3.1. Setting Up the Conditions

The colorimetric assay was first tested under the ideal conditions, i.e., with purified RNA, which gave positive outcomes observable down to Ct from 30–33 (Figure 1). Those Ct values correspond to ~621–97 copies of SARS-CoV-2 genome/µL in the real-time protocol used. At this point, the RT-LAMP assay did not generate faint results and the colorimetric detection coincided with electrophoresis in all repeats. Visual detection was feasible with RVD in those samples with Ct lower than 23, reaching an agreement of 62.5% in the three repeats. Pre-processing with PBS and direct addition of the sample gave the lowest percentages of agreement, which were also inconsistent between gel, color turnout and the application; for these treatments, the electrophoresis indicated null or inefficient amplification even in samples with high viral loads. The use of DEPC water allowed amplification for samples with Ct up to 23 that matched electrophoresis, visual outcome and fold change in yellow intensity; if inefficient amplification is counted as positive by contrast to the lack of a smear in negative samples, the accuracy of this treatment in electrophoretic detection is 87.5%. DEPC processed samples with Ct lower than 23 had negative visual outcomes but the changes in color intensity were enough to be classified as positive by the application, however, fold change values in these samples lacked a clear match to viral load, probably because samples consisted of randomly distributed 60% NPS and 40% NPA. Overall, boiling the sample in water gave closer results to RNA purification, with a total agreement of 75% in the visual detection and 100% when using SpotXel. It is worth noting that with the use of purified RNA or pre-processing in RVD, the reaction starts at a higher pH compared to the other strategies; this is a factor against colorimetric detection that will be addressed below.

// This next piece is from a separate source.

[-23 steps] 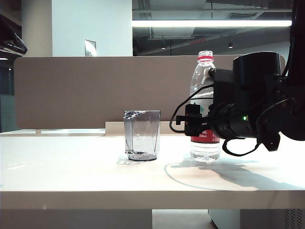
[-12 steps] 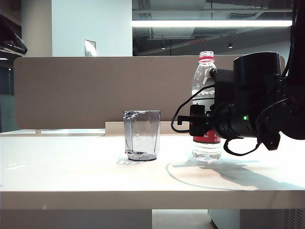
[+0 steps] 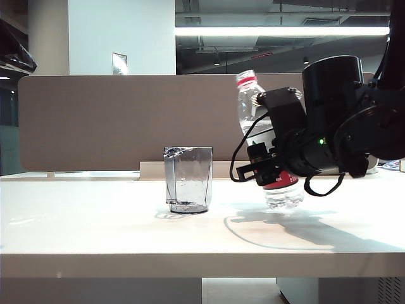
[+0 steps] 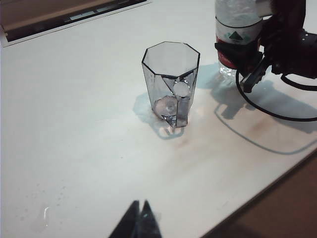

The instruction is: Pick up the mineral water bottle on the table and pour water into the mug until it's full.

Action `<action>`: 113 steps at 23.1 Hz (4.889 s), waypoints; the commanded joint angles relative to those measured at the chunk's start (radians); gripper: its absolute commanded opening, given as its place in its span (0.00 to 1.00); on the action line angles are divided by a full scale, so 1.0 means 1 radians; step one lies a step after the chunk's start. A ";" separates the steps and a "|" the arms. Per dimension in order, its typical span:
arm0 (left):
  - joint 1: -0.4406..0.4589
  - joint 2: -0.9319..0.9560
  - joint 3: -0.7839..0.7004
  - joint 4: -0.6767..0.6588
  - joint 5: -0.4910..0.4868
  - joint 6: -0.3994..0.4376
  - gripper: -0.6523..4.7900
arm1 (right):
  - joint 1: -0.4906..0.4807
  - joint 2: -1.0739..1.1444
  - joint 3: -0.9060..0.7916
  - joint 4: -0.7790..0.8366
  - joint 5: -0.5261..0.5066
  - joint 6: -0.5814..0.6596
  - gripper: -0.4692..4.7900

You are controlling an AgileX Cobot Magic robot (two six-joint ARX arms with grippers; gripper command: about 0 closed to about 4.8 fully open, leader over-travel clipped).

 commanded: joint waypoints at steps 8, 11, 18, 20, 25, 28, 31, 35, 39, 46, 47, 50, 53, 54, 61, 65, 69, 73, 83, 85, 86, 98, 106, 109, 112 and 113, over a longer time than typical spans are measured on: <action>-0.001 -0.001 0.003 0.013 0.003 0.003 0.11 | 0.001 -0.085 0.012 -0.101 0.038 -0.344 0.54; -0.001 -0.001 0.003 0.013 0.003 0.003 0.11 | 0.001 -0.090 0.013 -0.102 0.042 -0.436 0.54; -0.001 -0.001 0.003 0.013 0.003 0.003 0.11 | 0.001 -0.090 0.015 -0.102 0.108 -0.637 0.54; -0.001 -0.001 0.003 0.013 0.003 0.003 0.11 | 0.001 -0.090 0.020 -0.103 0.114 -0.663 0.54; -0.001 -0.001 0.003 0.013 0.003 0.003 0.11 | 0.001 -0.090 0.063 -0.143 0.167 -0.703 0.54; -0.001 -0.001 0.003 0.013 0.003 0.003 0.11 | 0.001 -0.090 0.102 -0.200 0.194 -0.727 0.54; -0.001 -0.001 0.003 0.013 0.003 0.003 0.11 | 0.001 -0.090 0.130 -0.249 0.208 -0.769 0.55; -0.001 -0.001 0.003 0.013 0.003 0.003 0.11 | 0.001 -0.090 0.141 -0.252 0.213 -0.851 0.55; -0.001 -0.001 0.003 0.013 0.003 0.003 0.11 | 0.001 -0.090 0.142 -0.242 0.219 -0.940 0.55; -0.001 -0.001 0.003 0.013 0.003 0.003 0.11 | 0.001 -0.110 0.142 -0.169 0.262 -1.070 0.55; -0.001 -0.001 0.003 0.013 0.003 0.003 0.11 | 0.001 -0.125 0.142 -0.169 0.261 -1.083 0.55; -0.001 -0.001 0.003 0.013 0.003 0.003 0.11 | 0.001 -0.148 0.142 -0.170 0.261 -1.090 0.55; -0.001 -0.001 0.003 0.013 0.003 0.003 0.11 | 0.001 -0.165 0.142 -0.169 0.261 -1.118 0.55; -0.001 -0.001 0.003 0.013 0.003 0.003 0.11 | 0.001 -0.170 0.142 -0.169 0.261 -1.132 0.55; -0.001 -0.001 0.003 0.013 0.003 0.003 0.11 | 0.001 -0.179 0.142 -0.162 0.259 -1.190 0.55; -0.001 -0.001 0.003 0.013 0.003 0.003 0.11 | 0.001 -0.179 0.142 -0.162 0.259 -1.217 0.55; -0.001 -0.001 0.003 0.013 0.003 0.003 0.11 | 0.001 -0.179 0.142 -0.162 0.260 -1.243 0.55; -0.001 -0.001 0.003 0.013 0.003 0.003 0.11 | 0.001 -0.179 0.142 -0.162 0.264 -1.262 0.55; -0.001 -0.001 0.003 0.013 0.003 0.003 0.11 | 0.001 -0.179 0.141 -0.146 0.322 -1.291 0.52; -0.001 -0.001 0.003 0.013 0.003 0.003 0.11 | 0.001 -0.179 0.141 -0.146 0.323 -1.291 0.52; -0.001 -0.001 0.003 0.013 0.003 0.003 0.11 | 0.001 -0.179 0.141 -0.146 0.323 -1.294 0.52; -0.001 -0.001 0.003 0.013 0.003 0.003 0.11 | 0.001 -0.181 0.141 -0.140 0.322 -1.347 0.52; -0.001 -0.001 0.003 0.013 0.003 0.003 0.11 | 0.001 -0.181 0.141 -0.140 0.318 -1.388 0.52; -0.001 -0.001 0.003 0.013 0.003 0.003 0.11 | 0.003 -0.181 0.141 -0.144 0.322 -1.387 0.52; -0.001 -0.001 0.003 0.013 0.003 0.003 0.11 | 0.003 -0.181 0.141 -0.147 0.322 -1.388 0.52; -0.001 -0.001 0.003 0.013 0.003 0.003 0.11 | 0.003 -0.181 0.141 -0.147 0.322 -1.388 0.52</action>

3.2. Detection Limit of a Selected Strategy

The rapid, mobile-assisted protocol correctly detected positives when testing samples with 22,594, 112,814 and 88,682 copies/µL of SARS-CoV-2 RNA in NPSs, NPAs and saliva, respectively. These values correspond to Cts from 21–25, in agreement with the preliminary findings presented above for H20 + boiling. Detection was still obtained in other dilutions but repeatability dropped for both visual and application-based detection (Table 1).

3.3. Cross-Reactivity

The assay did not produce positive results when used with samples known to have other respiratory viruses (Table 2). Most samples, however, were nasopharyngeal aspirates and this finding may not translate to other types of samples.

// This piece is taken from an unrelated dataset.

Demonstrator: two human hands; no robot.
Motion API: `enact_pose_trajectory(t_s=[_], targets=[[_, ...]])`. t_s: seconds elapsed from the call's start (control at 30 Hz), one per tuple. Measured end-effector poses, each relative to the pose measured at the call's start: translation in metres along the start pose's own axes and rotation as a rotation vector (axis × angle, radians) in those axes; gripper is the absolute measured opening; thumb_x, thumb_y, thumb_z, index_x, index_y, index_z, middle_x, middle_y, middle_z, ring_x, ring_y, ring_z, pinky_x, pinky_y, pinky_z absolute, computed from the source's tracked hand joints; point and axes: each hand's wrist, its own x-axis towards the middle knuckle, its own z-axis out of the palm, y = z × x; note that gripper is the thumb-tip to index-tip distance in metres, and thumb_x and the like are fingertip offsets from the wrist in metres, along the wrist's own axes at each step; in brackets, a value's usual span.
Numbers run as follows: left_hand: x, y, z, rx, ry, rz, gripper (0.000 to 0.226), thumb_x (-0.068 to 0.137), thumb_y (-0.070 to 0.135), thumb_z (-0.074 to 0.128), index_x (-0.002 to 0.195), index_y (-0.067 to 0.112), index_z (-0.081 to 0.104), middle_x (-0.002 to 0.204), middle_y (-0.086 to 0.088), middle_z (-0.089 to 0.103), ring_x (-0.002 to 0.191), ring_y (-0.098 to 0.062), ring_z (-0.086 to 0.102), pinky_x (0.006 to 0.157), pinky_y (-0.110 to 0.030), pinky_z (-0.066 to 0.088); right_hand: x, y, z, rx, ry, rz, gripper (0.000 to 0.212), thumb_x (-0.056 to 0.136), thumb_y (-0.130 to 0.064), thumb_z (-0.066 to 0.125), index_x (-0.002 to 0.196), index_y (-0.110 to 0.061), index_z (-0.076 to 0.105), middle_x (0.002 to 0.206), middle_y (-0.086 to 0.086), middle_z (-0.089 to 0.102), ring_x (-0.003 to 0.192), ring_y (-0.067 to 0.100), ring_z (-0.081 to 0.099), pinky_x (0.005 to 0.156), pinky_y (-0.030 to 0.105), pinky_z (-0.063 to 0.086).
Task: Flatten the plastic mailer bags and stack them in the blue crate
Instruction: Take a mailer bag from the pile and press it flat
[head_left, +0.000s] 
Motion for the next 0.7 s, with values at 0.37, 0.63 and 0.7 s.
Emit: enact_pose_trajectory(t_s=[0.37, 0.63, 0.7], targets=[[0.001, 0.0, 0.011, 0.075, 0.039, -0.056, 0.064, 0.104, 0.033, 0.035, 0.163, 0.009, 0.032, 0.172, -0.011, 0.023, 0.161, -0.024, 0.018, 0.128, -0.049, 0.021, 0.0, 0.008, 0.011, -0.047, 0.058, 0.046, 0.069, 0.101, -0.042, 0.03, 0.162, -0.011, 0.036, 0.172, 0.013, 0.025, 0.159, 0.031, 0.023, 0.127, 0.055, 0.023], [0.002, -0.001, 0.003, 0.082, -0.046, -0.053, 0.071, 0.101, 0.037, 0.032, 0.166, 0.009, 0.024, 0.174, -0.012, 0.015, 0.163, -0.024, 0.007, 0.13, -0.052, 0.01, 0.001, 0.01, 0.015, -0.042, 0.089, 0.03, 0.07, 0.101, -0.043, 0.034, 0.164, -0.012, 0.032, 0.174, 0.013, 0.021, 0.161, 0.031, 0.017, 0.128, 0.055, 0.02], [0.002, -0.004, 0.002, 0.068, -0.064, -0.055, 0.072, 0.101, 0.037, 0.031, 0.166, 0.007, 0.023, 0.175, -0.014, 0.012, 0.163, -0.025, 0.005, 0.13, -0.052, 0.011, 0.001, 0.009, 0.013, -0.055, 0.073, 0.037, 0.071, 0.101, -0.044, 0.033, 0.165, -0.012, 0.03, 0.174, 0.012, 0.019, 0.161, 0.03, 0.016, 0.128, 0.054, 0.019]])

3.4. Performance of the Visual Approach

This approach gave an accuracy of 68%, with an elevated number of false negatives (summarized in Table 3). Global agreement with qRT-PCR, calculated as global kappa index, is fair (0.34), however, after analyzing data by type of sample, better agreement is observed with saliva (0.44, 0.24–0.66), followed by NPA (0.03, −0.20–0.26), and NPS (0.02, 0.16–0.20) (see Supplementary Table S1). The high number of faint results is associated with mucus in the sample and the viral load (see Figure 2). Those samples classified as mucus resulted more often in false positives than those with any other type of appearance; there are false negatives in all categories of sample quality but they concentrate in groups with Ct values above 23 (Figure 2), which again represents the characteristic sensitivity identified during optimization. Interestingly, bloody samples and those collected in transport media containing pH indicator (fuchsia), which remain reddish after boiling, did not tend to give false negatives.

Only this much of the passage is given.